▶ _WHAT IS NEEDED_
Write out the records again exactly. Nothing should be dropped.

-- SUPPLIED MATERIAL follows --

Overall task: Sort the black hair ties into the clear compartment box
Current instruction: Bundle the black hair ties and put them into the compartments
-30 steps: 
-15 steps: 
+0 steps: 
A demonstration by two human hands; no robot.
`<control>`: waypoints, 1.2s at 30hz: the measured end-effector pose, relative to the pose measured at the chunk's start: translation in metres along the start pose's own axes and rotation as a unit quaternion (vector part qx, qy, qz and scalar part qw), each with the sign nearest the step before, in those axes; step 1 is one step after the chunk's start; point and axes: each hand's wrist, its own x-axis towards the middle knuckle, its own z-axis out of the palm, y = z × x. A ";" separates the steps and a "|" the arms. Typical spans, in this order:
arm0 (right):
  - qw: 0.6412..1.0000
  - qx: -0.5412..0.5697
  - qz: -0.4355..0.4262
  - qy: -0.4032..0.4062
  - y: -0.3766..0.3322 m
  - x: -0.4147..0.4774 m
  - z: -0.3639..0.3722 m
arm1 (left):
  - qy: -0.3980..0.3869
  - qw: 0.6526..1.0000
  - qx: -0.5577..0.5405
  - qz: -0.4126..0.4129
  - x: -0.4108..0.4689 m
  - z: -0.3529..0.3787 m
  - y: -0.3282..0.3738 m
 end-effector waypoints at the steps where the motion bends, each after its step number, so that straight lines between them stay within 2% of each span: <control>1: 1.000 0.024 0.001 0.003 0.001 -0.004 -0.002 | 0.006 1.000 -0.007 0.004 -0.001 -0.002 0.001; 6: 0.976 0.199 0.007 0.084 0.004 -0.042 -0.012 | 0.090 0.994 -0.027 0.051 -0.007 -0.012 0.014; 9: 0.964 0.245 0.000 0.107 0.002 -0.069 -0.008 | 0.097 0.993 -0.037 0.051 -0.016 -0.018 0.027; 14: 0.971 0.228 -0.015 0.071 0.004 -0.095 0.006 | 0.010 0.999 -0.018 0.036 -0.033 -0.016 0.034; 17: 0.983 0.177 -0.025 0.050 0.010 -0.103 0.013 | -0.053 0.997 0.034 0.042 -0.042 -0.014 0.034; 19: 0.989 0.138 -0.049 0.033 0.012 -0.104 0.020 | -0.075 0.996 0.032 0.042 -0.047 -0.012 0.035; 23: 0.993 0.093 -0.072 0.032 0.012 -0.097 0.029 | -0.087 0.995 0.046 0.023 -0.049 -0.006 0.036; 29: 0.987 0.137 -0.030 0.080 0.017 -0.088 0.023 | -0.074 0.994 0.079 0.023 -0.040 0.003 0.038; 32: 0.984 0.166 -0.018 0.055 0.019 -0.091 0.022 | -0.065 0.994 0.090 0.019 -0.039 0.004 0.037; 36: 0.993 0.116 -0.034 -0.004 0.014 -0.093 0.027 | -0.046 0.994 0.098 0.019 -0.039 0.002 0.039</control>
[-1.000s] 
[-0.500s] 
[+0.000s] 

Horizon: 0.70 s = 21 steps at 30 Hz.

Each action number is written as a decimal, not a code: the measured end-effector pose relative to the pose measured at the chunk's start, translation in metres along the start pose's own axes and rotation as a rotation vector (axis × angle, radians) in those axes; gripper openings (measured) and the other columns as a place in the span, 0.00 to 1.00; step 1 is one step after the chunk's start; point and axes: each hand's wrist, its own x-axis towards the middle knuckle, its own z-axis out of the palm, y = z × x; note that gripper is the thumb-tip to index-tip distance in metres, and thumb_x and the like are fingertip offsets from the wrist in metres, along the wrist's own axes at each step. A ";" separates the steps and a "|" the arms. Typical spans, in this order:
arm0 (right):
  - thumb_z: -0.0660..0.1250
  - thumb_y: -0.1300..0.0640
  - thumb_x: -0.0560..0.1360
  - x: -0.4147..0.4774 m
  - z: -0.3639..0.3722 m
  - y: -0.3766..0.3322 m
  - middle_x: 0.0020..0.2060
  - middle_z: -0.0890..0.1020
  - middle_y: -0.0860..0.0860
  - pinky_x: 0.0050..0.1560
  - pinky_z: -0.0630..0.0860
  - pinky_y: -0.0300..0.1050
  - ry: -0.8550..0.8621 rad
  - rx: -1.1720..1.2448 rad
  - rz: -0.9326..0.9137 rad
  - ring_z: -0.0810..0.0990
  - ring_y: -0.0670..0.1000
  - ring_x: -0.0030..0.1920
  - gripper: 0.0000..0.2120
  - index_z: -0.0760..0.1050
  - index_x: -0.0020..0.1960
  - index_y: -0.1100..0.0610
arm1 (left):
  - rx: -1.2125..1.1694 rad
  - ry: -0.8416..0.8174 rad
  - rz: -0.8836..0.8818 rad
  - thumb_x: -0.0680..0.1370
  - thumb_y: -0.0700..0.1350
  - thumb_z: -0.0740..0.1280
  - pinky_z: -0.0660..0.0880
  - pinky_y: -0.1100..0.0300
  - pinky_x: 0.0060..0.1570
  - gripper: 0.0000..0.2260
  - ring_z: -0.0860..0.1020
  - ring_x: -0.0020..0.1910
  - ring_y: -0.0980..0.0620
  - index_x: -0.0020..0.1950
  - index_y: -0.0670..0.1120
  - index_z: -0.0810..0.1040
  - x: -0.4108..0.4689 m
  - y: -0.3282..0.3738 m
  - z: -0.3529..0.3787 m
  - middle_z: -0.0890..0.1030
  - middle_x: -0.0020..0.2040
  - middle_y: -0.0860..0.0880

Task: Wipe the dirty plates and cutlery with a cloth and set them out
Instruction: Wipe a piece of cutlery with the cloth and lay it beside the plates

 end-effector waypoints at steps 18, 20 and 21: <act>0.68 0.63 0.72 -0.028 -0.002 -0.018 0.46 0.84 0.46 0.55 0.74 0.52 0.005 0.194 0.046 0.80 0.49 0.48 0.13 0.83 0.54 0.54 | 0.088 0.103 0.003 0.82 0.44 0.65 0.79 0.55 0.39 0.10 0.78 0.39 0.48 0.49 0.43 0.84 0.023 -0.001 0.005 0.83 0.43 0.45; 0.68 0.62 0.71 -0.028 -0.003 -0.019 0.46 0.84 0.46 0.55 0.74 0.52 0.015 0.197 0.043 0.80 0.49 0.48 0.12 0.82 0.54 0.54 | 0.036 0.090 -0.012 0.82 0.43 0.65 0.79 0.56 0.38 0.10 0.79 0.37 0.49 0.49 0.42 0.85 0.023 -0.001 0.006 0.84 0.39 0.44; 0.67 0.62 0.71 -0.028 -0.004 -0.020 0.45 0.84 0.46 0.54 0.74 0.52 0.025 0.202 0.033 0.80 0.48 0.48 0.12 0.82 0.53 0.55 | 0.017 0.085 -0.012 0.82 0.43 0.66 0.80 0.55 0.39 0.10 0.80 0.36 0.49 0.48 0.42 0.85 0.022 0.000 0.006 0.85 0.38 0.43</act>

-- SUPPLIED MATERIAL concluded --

▶ _ANSWER TO THIS EXERCISE_
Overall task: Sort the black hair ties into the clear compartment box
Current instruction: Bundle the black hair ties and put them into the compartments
-30 steps: 
-15 steps: 
+0 steps: 
A demonstration by two human hands; no robot.
`<control>`: waypoints, 1.2s at 30hz: the measured end-effector pose, relative to the pose measured at the chunk's start: translation in metres along the start pose's own axes and rotation as a unit quaternion (vector part qx, qy, qz and scalar part qw), each with the sign nearest the step before, in those axes; step 1 is one step after the chunk's start; point and axes: each hand's wrist, its own x-axis towards the middle knuckle, its own z-axis out of the palm, y = z × x. A ";" separates the steps and a "|" the arms. Typical spans, in this order:
arm0 (right):
  - qw: 0.6412..1.0000
  - qx: -0.5412..0.5697
  - qz: -0.4355..0.4262
  - qy: -0.4032..0.4062
  - y: -0.3766..0.3322 m
  - x: -0.4147..0.4774 m
  - z: -0.3639..0.3722 m
arm1 (left):
  - qy: -0.3980..0.3869
  - qw: 0.6526..1.0000
  - qx: -0.5577..0.5405
  - qz: -0.4126..0.4129
  - x: -0.4108..0.4689 m
  - z: -0.3529..0.3787 m
  - y: -0.3282..0.3738 m
 end-effector waypoints at the steps where the motion bends, each after its step number, so that straight lines between them stay within 2% of each span: <control>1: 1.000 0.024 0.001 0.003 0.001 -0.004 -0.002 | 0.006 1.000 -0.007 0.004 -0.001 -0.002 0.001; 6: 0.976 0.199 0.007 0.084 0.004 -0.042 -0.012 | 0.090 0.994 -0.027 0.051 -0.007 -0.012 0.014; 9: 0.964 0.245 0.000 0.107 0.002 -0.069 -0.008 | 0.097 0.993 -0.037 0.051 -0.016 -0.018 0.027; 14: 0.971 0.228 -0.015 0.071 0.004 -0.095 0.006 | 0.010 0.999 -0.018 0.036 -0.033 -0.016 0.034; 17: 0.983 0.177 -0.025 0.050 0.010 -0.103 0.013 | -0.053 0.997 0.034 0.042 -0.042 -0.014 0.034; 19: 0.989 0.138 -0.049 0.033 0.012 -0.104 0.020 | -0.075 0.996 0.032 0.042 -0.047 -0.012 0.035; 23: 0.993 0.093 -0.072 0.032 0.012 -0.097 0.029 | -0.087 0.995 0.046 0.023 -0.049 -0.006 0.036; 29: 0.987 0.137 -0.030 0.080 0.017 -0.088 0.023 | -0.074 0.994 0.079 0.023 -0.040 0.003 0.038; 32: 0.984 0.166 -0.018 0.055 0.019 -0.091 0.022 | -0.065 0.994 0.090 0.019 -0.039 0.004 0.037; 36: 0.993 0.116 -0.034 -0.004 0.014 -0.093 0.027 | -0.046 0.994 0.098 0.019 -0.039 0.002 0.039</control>
[-1.000s] 
[-0.500s] 
[+0.000s] 

Horizon: 0.70 s = 21 steps at 30 Hz.

Each action number is written as a decimal, not a code: the measured end-effector pose relative to the pose measured at the chunk's start, translation in metres along the start pose's own axes and rotation as a rotation vector (axis × angle, radians) in those axes; gripper openings (measured) and the other columns as a place in the span, 0.00 to 1.00; step 1 is one step after the chunk's start; point and axes: each hand's wrist, its own x-axis towards the middle knuckle, its own z-axis out of the palm, y = z × x; note that gripper is the thumb-tip to index-tip distance in metres, and thumb_x and the like are fingertip offsets from the wrist in metres, along the wrist's own axes at each step. A ";" separates the steps and a "|" the arms. Typical spans, in this order:
arm0 (right):
  - thumb_z: -0.0660..0.1250
  - thumb_y: -0.1300..0.0640
  - thumb_x: -0.0560..0.1360
  - x: -0.4147..0.4774 m
  - z: -0.3639..0.3722 m
  - y: -0.3766..0.3322 m
  - middle_x: 0.0020..0.2060
  - middle_z: -0.0890..0.1020
  - middle_y: -0.0860..0.0860
  - pinky_x: 0.0050..0.1560
  - pinky_z: -0.0630..0.0860
  - pinky_y: -0.0300..0.1050
  - ry: -0.8550..0.8621 rad
  - rx: -1.1720..1.2448 rad
  - rz: -0.9326..0.9137 rad
  - ring_z: -0.0810..0.0990
  - ring_y: -0.0670..0.1000
  - ring_x: -0.0030..0.1920
  - gripper: 0.0000..0.2120
  - index_z: -0.0760..0.1050
  - index_x: -0.0020..0.1960
  - index_y: -0.1100..0.0610
arm1 (left):
  - rx: -1.2125..1.1694 rad
  - ry: -0.8416..0.8174 rad
  - rz: -0.8836..0.8818 rad
  - thumb_x: -0.0680..0.1370
  - thumb_y: -0.0700..0.1350
  - thumb_z: -0.0740..0.1280
  - pinky_z: -0.0660..0.0880
  - pinky_y: -0.1100..0.0300
  - pinky_x: 0.0060..0.1570
  - gripper: 0.0000..0.2260
  - ring_z: -0.0860..0.1020
  - ring_x: -0.0020..0.1910
  - ring_y: -0.0980..0.0620
  - index_x: -0.0020..0.1950
  - index_y: -0.0670..0.1120
  - index_z: -0.0810..0.1040
  - x: -0.4108..0.4689 m
  - y: -0.3282..0.3738 m
  - z: -0.3529..0.3787 m
  - middle_z: -0.0890..0.1030
  - middle_x: -0.0020..0.2040
  - middle_y: -0.0860..0.0880

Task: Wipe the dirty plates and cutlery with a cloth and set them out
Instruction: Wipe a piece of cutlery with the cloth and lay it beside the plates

 end-effector waypoints at steps 18, 20 and 21: <act>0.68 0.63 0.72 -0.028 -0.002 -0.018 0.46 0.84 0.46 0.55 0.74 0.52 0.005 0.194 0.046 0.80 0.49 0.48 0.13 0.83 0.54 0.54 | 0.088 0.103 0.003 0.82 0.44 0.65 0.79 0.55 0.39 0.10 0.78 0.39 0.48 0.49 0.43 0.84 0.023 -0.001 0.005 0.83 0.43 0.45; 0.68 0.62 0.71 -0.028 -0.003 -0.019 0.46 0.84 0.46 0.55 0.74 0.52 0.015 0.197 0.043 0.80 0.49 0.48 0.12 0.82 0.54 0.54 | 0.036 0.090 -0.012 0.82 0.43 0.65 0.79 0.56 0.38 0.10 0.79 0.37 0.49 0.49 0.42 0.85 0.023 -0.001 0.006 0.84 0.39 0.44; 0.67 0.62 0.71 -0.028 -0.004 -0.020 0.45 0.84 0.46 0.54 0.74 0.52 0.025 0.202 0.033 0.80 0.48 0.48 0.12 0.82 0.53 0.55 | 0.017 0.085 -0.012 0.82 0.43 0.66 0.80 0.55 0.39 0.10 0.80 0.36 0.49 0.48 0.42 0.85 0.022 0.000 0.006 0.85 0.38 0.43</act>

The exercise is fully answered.